_What is expected_
In the listing below, find the line holding "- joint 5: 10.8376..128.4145" and the line holding "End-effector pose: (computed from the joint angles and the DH". Write out those two lines and all lines between, exactly, and nothing more.
Segment Start: Data extracts
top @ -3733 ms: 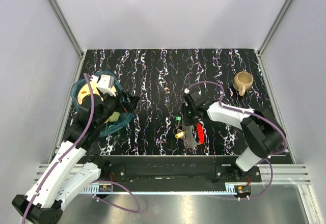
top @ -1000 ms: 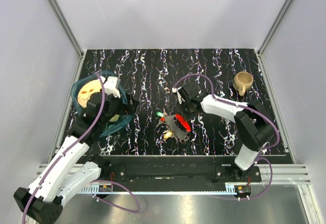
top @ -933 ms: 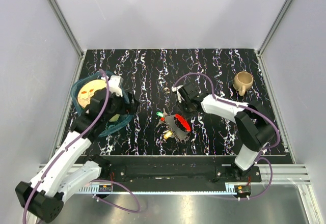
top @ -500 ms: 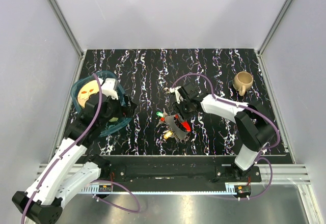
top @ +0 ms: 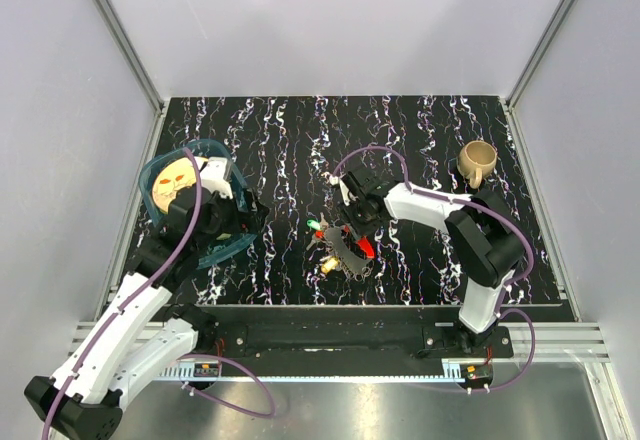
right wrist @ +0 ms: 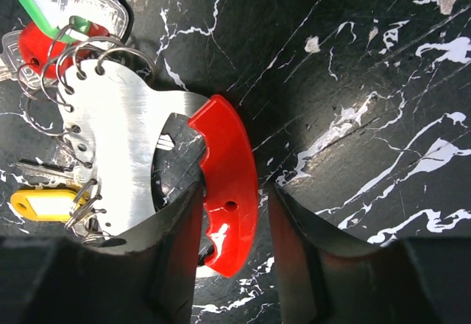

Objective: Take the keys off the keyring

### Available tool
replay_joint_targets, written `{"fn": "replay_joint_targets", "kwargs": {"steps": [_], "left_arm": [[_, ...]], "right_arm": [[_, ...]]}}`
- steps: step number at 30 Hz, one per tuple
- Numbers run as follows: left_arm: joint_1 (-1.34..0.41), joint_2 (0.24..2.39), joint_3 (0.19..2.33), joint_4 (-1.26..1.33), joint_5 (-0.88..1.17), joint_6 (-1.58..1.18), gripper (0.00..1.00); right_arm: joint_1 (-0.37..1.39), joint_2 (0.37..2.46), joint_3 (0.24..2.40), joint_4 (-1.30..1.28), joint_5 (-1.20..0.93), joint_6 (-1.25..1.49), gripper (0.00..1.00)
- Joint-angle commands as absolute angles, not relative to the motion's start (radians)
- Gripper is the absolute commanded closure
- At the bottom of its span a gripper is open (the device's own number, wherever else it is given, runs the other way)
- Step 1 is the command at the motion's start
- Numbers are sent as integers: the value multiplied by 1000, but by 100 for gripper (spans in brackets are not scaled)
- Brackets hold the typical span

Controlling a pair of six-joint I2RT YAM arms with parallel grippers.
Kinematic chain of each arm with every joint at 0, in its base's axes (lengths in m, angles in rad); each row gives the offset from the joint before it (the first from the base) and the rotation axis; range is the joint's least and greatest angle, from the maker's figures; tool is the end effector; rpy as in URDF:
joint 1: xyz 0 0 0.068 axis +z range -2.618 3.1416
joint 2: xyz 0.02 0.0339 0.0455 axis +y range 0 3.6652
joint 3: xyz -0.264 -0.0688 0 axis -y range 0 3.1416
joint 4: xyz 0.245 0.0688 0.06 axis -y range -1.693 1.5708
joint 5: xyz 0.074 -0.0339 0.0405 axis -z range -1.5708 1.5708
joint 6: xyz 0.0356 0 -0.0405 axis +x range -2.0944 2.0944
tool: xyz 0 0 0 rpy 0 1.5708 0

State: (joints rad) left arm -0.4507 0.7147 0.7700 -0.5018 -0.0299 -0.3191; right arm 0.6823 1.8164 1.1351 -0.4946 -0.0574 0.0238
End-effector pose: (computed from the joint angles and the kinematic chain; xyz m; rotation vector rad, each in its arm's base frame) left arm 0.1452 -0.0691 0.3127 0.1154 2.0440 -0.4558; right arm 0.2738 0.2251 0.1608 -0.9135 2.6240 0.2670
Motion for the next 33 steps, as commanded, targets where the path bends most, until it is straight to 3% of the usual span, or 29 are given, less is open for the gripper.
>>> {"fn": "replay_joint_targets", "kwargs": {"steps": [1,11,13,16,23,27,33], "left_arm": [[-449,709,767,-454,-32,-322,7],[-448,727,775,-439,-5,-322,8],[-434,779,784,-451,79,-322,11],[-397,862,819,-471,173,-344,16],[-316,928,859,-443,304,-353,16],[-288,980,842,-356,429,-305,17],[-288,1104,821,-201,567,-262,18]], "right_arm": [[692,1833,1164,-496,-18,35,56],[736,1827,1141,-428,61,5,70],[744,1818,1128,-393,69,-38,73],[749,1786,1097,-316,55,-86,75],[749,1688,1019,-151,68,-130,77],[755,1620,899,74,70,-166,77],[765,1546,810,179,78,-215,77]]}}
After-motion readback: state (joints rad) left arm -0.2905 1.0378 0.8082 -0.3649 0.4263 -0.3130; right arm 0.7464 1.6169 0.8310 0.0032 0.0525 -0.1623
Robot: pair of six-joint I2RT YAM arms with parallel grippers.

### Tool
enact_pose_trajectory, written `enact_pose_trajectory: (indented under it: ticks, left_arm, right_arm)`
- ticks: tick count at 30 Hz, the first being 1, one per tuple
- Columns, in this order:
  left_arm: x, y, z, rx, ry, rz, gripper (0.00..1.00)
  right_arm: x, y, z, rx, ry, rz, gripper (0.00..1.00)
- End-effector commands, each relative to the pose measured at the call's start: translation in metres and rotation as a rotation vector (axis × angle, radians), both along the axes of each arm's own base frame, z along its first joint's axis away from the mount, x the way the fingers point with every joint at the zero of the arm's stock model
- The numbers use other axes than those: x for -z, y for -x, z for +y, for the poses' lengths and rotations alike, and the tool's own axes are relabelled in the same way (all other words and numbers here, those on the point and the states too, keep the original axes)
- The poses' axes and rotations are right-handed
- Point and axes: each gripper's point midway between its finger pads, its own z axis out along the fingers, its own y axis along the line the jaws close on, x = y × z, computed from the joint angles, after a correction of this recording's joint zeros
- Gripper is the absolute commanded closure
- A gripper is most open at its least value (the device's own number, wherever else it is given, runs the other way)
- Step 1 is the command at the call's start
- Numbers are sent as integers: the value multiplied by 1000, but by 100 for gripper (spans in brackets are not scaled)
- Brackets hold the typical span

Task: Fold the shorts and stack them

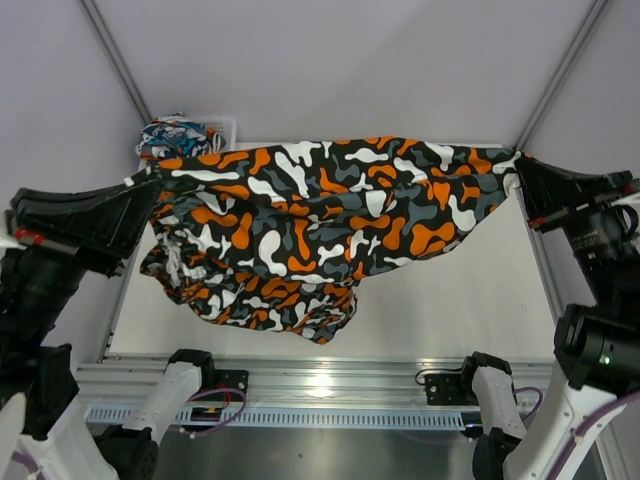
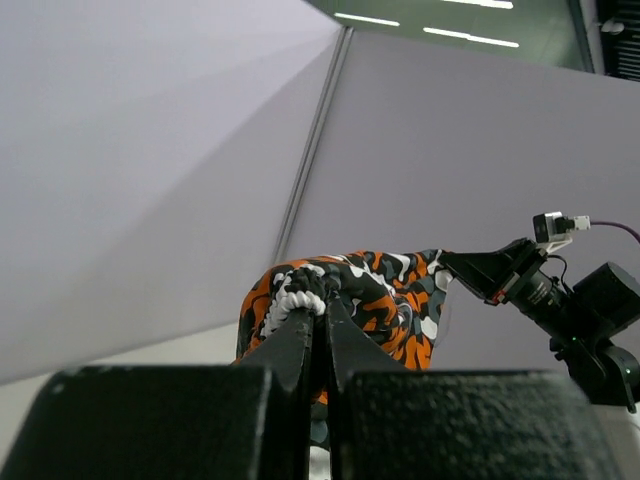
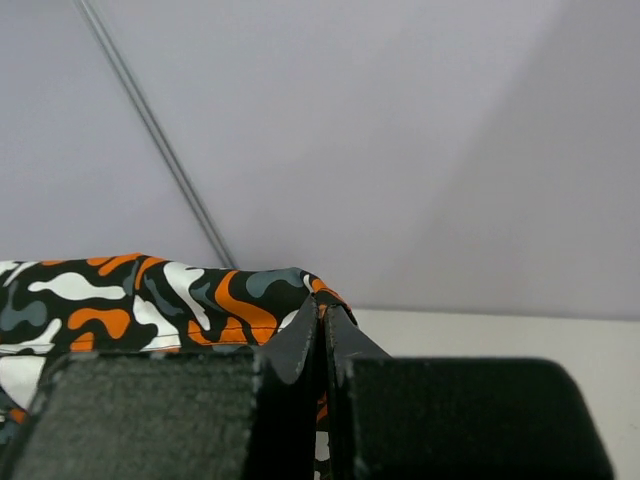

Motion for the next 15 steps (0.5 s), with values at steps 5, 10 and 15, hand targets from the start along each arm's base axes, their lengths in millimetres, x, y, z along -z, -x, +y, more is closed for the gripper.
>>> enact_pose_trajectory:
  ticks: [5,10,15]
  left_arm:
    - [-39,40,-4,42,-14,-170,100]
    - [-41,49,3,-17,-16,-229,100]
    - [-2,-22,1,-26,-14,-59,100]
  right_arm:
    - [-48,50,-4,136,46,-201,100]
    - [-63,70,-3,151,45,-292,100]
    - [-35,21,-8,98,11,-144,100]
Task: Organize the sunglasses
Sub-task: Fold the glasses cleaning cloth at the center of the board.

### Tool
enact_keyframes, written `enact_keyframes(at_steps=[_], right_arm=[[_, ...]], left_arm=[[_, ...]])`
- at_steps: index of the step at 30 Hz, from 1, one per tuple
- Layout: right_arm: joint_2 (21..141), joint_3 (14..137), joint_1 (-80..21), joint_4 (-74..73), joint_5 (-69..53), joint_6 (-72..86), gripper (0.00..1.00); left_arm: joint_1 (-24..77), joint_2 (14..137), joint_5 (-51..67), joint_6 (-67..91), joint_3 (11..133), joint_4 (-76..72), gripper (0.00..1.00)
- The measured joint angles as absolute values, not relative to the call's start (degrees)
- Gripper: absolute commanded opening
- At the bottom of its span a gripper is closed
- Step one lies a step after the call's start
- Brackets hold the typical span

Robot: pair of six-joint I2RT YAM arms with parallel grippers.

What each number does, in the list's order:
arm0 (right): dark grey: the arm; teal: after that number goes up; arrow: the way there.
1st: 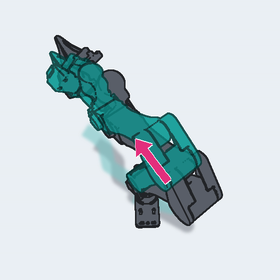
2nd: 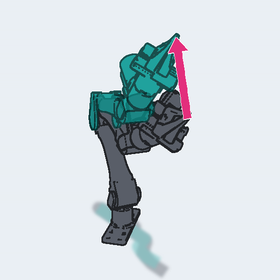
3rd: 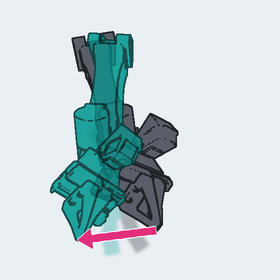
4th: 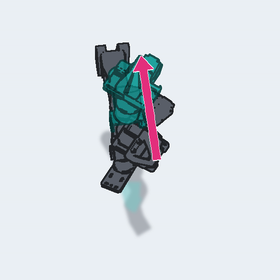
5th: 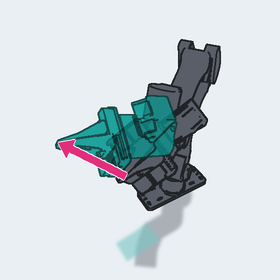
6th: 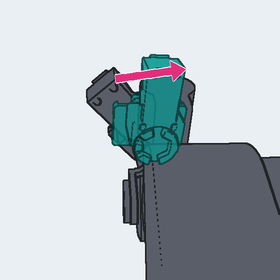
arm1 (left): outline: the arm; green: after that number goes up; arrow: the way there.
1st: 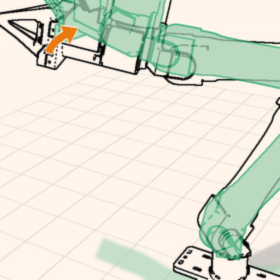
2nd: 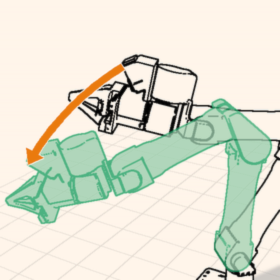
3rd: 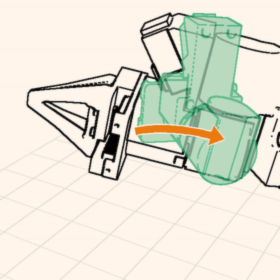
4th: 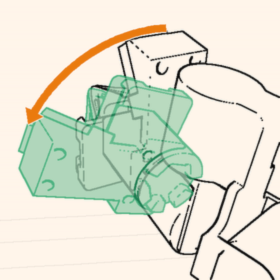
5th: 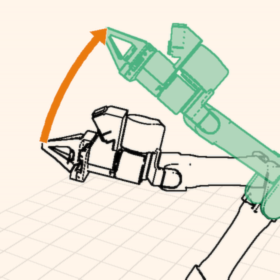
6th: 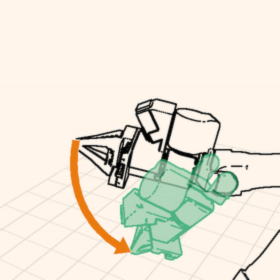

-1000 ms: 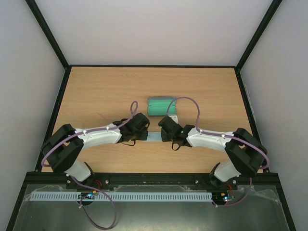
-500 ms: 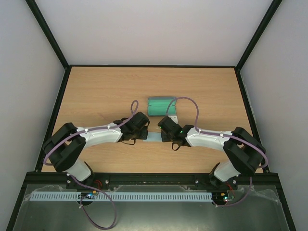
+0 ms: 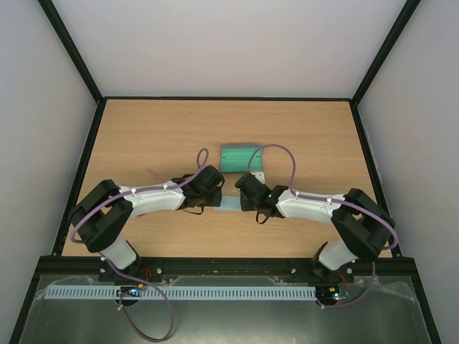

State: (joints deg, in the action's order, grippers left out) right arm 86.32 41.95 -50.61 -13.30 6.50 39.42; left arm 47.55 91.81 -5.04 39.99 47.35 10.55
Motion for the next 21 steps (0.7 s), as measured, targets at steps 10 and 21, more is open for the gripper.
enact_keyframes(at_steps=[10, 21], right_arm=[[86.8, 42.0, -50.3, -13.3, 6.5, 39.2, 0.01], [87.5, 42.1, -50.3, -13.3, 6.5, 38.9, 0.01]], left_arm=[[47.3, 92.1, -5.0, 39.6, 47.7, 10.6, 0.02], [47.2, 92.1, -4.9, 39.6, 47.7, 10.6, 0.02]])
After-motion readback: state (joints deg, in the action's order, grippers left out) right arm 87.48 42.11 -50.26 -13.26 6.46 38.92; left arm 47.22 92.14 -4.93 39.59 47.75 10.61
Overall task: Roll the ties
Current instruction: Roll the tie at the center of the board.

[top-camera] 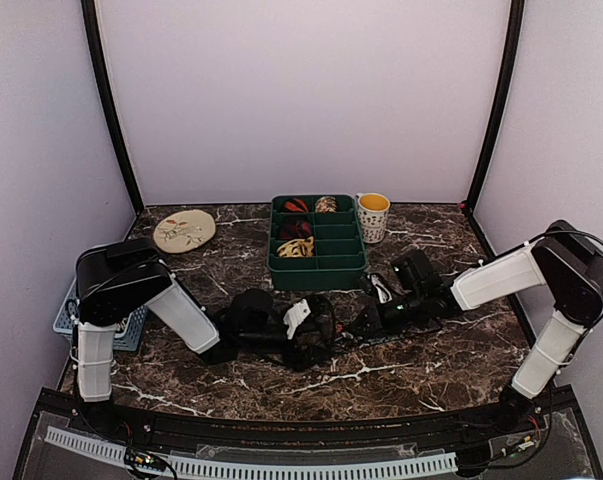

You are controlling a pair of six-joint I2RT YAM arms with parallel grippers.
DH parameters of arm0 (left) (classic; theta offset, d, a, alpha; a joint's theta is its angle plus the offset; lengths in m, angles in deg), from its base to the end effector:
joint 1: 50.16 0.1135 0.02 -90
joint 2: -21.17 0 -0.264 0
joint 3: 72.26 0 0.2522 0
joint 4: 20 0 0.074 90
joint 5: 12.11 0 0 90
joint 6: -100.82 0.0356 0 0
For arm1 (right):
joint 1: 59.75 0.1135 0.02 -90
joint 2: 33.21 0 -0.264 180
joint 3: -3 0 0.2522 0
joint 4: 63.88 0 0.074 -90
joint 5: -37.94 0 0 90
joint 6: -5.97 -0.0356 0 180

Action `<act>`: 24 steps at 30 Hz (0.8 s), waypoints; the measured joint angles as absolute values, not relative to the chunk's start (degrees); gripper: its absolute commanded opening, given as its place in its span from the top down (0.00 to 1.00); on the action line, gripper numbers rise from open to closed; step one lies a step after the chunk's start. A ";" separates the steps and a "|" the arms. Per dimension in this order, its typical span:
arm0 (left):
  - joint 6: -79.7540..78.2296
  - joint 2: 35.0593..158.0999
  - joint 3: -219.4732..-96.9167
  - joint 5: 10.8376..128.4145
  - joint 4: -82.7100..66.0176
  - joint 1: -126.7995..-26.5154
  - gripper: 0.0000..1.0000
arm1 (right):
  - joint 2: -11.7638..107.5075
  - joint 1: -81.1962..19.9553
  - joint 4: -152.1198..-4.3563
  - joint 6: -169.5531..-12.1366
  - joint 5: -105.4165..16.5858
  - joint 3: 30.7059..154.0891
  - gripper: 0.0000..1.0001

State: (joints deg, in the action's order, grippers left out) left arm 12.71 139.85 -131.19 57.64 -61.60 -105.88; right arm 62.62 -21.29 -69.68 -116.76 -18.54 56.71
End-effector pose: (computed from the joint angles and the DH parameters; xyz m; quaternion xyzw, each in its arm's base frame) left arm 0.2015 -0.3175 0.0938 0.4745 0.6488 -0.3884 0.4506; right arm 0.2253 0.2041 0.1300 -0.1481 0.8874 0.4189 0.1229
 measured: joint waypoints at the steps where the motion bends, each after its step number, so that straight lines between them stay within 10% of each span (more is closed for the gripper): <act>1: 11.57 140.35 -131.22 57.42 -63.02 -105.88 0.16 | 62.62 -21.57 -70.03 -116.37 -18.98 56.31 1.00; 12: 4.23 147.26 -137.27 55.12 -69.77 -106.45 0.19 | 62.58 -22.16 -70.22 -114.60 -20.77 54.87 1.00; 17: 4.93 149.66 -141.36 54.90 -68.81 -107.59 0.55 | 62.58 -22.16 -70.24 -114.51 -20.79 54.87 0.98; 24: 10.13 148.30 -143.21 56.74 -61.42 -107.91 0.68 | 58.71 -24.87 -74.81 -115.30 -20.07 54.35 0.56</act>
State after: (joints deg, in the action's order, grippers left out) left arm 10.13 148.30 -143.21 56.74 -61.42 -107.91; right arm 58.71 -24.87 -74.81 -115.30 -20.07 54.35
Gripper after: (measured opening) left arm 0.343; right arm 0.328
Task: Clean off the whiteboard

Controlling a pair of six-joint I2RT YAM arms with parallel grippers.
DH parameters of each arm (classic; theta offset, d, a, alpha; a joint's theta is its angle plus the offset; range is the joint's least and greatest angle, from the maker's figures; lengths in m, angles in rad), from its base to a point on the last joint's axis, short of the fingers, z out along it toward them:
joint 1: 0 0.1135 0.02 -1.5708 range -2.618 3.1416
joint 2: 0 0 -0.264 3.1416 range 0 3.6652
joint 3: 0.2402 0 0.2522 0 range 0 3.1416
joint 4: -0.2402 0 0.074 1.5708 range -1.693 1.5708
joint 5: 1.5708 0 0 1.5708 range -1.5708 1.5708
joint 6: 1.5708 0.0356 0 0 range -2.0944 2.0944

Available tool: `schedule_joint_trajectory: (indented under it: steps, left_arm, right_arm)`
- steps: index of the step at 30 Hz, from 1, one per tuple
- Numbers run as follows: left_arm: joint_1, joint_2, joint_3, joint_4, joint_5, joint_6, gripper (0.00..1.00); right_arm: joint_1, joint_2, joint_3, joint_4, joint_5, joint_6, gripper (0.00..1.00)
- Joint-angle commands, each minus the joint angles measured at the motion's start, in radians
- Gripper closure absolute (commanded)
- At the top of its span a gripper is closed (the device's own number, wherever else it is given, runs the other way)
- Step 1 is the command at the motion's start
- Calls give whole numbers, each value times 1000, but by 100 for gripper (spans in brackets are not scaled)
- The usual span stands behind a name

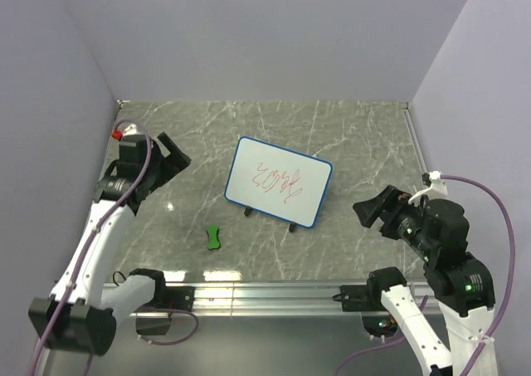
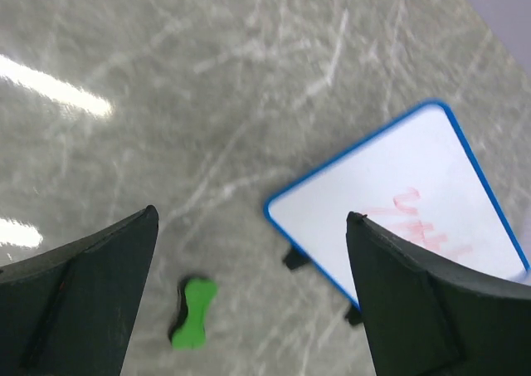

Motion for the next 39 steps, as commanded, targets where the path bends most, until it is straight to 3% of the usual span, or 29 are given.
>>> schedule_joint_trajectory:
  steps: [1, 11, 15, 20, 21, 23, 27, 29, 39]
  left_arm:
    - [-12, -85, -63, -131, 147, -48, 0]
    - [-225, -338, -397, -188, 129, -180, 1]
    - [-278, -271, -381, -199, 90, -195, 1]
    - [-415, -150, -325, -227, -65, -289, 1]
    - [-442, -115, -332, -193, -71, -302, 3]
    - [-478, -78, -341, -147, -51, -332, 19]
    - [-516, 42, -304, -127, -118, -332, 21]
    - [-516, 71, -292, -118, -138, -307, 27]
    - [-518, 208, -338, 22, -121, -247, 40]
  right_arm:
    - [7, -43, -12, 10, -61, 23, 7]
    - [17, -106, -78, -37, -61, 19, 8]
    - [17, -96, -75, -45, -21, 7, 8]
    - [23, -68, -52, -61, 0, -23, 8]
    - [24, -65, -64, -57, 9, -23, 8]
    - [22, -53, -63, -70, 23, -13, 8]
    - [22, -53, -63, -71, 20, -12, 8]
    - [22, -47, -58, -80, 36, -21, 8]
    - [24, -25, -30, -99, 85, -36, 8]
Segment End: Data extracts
_Response below_
  - joint 5: 10.8376..128.4145
  - joint 4: -82.7100..66.0176
  - joint 1: -126.7995..-26.5154
  - gripper: 0.0000..1.0000
arm1 (right):
  - joint 2: -11.7638..107.5075
  - joint 1: -81.1962..19.9553
  - joint 4: -152.1198..-4.3563
  - joint 6: -169.5531..-12.1366
  - joint 5: -105.4165..16.5858
  - joint 3: 30.7059..154.0891
  - gripper: 0.0000..1.0001

State: (joints deg, in the action's order, grippers left out) left arm 12.71 139.85 -131.19 57.64 -61.60 -105.88; right arm 62.62 -21.29 -69.68 -116.76 -18.54 56.71
End-effector pose: (computed from the joint angles and the DH parameters; xyz m; quaternion xyzw, each in its arm's base frame) left arm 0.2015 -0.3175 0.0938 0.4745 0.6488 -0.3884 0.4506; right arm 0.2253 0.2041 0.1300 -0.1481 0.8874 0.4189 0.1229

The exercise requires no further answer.